E85 is nominally 85% ethanol and 15% gasoline. The exact percentages of ethanol content (vol %) actually range from 68% to 83%, as determined in the specifications for E85 found in ASTM-D5798. Each geographical region of the country is assigned an appropriate fuel class rating, ranging from 1 to 3, depending on the climate for a given month. As of the revisions approved on Dec. 1, 2010, the main variable between classes is the allowable vapor pressure range. Before these revisions, allowable ethanol levels also varied upon class, as noted in Table 1 under the “Previous Ethanol Content, Vol %” column.

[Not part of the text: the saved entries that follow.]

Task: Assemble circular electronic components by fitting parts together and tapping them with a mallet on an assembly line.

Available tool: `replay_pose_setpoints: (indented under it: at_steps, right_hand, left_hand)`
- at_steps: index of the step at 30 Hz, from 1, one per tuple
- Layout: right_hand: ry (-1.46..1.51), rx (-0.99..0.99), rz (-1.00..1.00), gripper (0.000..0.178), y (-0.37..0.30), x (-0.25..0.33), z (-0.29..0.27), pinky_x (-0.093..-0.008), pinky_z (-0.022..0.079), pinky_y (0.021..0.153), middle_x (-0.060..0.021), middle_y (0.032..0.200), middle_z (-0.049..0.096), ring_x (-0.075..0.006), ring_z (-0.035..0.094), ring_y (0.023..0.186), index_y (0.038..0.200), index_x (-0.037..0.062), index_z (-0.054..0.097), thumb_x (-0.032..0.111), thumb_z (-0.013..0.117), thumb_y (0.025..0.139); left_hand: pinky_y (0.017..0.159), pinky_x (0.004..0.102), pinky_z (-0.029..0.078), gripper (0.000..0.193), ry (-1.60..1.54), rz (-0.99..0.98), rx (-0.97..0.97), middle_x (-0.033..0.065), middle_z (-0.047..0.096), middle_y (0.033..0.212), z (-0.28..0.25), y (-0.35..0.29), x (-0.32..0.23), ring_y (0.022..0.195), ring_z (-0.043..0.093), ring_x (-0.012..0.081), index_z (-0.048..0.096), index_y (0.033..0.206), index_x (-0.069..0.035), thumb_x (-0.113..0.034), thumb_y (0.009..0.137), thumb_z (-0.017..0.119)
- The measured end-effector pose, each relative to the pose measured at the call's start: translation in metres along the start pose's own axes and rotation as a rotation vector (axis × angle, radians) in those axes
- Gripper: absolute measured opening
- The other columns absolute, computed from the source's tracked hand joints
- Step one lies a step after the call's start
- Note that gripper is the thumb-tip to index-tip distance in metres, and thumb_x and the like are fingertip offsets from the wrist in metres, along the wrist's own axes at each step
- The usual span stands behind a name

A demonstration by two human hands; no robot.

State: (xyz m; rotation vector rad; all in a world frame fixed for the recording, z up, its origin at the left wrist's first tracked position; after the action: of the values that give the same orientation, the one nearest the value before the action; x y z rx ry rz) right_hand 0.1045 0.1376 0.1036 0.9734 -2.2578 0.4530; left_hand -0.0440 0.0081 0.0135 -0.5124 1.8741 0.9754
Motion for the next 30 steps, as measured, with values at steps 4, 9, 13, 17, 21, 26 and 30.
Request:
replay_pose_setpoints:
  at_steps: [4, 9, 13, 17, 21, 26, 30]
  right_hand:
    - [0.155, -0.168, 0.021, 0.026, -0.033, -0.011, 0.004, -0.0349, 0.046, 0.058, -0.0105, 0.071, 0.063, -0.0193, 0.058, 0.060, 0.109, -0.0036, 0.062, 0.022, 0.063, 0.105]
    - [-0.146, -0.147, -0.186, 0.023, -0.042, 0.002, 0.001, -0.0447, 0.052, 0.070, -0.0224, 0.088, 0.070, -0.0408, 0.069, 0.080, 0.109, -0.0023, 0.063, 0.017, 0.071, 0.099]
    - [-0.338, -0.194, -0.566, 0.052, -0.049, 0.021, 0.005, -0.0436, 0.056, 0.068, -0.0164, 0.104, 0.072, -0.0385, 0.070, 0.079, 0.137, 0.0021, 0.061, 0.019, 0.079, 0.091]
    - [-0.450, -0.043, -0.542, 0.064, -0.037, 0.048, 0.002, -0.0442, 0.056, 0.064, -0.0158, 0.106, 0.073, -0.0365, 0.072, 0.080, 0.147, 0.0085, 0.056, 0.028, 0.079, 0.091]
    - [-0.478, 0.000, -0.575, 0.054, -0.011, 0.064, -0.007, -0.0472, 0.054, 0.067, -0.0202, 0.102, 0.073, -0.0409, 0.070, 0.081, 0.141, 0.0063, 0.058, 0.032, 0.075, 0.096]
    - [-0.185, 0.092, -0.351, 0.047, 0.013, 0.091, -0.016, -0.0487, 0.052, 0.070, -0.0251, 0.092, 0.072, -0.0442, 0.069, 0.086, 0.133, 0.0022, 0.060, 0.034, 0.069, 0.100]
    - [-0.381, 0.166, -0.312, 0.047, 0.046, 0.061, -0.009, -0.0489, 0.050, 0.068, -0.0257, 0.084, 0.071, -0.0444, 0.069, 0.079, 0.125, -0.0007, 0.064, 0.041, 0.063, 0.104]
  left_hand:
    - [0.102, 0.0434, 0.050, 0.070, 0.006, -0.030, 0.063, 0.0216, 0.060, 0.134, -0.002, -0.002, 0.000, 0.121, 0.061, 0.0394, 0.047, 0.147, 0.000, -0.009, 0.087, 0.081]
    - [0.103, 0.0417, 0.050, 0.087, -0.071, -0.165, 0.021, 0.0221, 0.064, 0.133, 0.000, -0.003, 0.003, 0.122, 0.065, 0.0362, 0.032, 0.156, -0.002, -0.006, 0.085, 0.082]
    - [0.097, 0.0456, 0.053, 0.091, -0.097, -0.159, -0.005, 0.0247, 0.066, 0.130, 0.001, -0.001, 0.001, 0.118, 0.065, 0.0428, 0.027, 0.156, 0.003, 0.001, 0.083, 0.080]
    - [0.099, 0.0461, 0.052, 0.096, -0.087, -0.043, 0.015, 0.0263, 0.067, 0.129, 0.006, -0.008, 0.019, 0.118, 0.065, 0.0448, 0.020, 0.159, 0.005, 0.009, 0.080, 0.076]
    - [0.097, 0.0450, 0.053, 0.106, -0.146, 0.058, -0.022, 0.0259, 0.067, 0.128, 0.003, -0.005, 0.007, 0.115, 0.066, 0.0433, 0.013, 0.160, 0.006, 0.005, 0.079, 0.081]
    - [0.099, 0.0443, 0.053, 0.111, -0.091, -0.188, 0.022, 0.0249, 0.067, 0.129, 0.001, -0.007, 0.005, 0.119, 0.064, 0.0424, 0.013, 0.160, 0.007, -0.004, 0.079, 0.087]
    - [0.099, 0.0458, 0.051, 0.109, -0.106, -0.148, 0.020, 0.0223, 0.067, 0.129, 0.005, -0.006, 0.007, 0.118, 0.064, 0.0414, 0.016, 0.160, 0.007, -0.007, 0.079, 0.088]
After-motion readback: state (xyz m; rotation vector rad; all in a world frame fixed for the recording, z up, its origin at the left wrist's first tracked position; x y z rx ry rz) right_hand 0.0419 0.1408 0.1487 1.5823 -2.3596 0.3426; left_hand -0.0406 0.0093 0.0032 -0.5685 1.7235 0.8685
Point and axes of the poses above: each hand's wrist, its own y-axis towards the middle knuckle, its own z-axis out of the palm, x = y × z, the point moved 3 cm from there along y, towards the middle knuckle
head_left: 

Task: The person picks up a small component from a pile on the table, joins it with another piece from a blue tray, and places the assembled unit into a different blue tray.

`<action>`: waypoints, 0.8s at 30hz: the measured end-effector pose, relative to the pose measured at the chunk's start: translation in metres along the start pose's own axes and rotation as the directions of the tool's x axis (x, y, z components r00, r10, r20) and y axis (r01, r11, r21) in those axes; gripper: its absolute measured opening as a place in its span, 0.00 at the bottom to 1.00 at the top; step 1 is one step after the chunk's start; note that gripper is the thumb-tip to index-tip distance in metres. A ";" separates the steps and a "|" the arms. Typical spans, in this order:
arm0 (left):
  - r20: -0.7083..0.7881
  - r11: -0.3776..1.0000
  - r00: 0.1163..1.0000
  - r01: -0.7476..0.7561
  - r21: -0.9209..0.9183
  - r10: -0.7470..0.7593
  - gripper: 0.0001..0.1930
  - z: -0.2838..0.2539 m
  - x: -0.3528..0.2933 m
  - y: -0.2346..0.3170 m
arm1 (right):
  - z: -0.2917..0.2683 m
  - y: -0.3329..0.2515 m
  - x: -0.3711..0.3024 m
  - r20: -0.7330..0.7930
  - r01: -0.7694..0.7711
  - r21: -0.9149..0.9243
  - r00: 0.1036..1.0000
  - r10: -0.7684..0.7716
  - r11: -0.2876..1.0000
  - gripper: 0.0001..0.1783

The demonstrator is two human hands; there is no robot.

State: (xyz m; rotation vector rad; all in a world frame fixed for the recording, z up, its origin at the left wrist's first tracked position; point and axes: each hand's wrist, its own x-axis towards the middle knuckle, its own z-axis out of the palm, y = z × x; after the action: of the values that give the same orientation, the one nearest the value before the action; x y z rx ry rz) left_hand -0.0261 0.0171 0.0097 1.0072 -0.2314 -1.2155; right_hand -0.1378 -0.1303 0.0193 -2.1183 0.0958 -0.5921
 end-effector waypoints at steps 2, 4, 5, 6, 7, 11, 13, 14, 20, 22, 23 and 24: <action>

The classifications are as follows:
|Fuel Class||Allowable minimum ambient temperatures (degrees F)||Previous allowable ethanol content (vol %)||Current allowable ethanol content (vol %)||Vapor pressure (psi)|
|Class 3||< 23||70-83||68-83||9.5-12.0|
Fuel classes can also be described as “summer blend” and “winter blend”. “Summer blend” refers to a high ethanol content at or just below 83%, corresponding to the previous (pre-December 2010 revisions) Class 1 specifications, while “winter blend” refers to a lower ethanol content of about 70%, corresponding to the historic Class 3 specifications. The lower ethanol percentage in the winter is meant to address problems starting vehicles in colder climates. Beyond the specified guidelines, the actual blend is determined by the distributor and vendor. In a study conducted by the Coordinating Research Council, Inc. (CRC), it was found that most of the samples were off-specification from ASTM-D5798, indicating a need to address quality control in E85.
Because ethanol content varies from season to season, region to region, and distributor to distributor, it is helpful to have an estimate for the annual average ethanol content percentage. In the Annual Energy Outlook Report 2011, an annual average of 74% ethanol, 26% gasoline is used for forecasting purposes.